Hereinafter, a device isolation film manufacturing method of a semiconductor device according to the present invention will be described in detail with reference to the accompanying drawings.

4 to 8 are manufacturing process diagrams showing a device isolation film manufacturing method of a semiconductor device according to the present invention.

Referring to FIG. 4, first, a buffer pad oxide film 52, an etch stop layer 54, and a nitride film 56 are sequentially deposited on the semiconductor substrate 50. The pad oxide film 52 is formed to a thickness of about 100 kPa to about 200 kPa, and the nitride film 56 is formed to a thickness of about 1000 kPa to about 2000 kPa.

At this time, the etch stop layer 54 serves as a buffer to alleviate the etching between the nitride film 56 and the pad oxide film 52, and is formed of a polysilicon film or an amorphous silicon film. In addition, the etch stop layer 54 is preferably formed to a thickness of about 1500 ~ 2000 ~.

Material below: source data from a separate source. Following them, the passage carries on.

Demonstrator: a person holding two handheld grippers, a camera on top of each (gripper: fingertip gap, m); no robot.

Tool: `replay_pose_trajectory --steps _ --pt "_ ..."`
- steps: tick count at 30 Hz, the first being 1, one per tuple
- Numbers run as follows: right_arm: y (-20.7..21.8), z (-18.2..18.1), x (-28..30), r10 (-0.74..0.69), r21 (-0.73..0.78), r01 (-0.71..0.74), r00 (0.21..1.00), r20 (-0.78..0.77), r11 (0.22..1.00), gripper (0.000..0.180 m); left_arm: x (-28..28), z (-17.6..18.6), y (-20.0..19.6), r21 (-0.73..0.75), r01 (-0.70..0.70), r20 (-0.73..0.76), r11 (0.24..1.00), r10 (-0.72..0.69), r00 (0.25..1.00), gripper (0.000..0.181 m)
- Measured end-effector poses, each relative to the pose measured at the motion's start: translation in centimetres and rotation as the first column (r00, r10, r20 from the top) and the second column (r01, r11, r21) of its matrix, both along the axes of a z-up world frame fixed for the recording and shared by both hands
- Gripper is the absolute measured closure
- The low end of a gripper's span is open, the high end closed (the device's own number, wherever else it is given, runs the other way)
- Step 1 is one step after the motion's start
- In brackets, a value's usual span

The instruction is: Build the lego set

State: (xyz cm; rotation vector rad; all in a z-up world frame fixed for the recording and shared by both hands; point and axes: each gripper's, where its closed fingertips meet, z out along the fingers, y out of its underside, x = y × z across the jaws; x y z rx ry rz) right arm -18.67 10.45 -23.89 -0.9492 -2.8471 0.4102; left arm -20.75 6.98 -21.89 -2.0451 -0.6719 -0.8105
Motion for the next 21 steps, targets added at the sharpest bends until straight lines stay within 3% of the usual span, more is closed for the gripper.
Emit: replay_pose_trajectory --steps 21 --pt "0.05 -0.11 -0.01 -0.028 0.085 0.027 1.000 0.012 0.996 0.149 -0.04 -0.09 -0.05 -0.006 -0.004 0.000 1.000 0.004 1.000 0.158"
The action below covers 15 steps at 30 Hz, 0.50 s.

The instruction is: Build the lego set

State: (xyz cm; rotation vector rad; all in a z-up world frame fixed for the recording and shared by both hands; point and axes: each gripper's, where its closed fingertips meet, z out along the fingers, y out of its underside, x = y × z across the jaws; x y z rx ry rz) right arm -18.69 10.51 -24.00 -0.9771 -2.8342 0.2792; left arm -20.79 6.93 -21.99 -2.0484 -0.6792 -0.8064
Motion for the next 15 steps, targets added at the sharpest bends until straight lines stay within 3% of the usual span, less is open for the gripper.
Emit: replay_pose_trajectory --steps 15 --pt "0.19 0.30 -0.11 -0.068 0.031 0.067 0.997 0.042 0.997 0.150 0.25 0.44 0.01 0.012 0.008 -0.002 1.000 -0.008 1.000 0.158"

Next, a pattern of the photosensitive film 58 is formed on the nitride film 56 to form a trench in the field region of the semiconductor substrate 50.

Using the pattern of the photosensitive film 58 as a mask, the nitride film 56, the etch stop layer 54, and the pad oxide film 12 are sequentially etched to form these patterns, and then the semiconductor substrate 10 has a predetermined width. And to form a trench 60 by etching deeply and deeply.

When the trenches 60 are formed, the trenches are removed from the semiconductor substrate 50 by removing the pattern of the photoresist layer 58 and using the nitride layer 56, the etch stop layer 54, and the pad oxide layer 12 as an etch mask. 60) may be formed.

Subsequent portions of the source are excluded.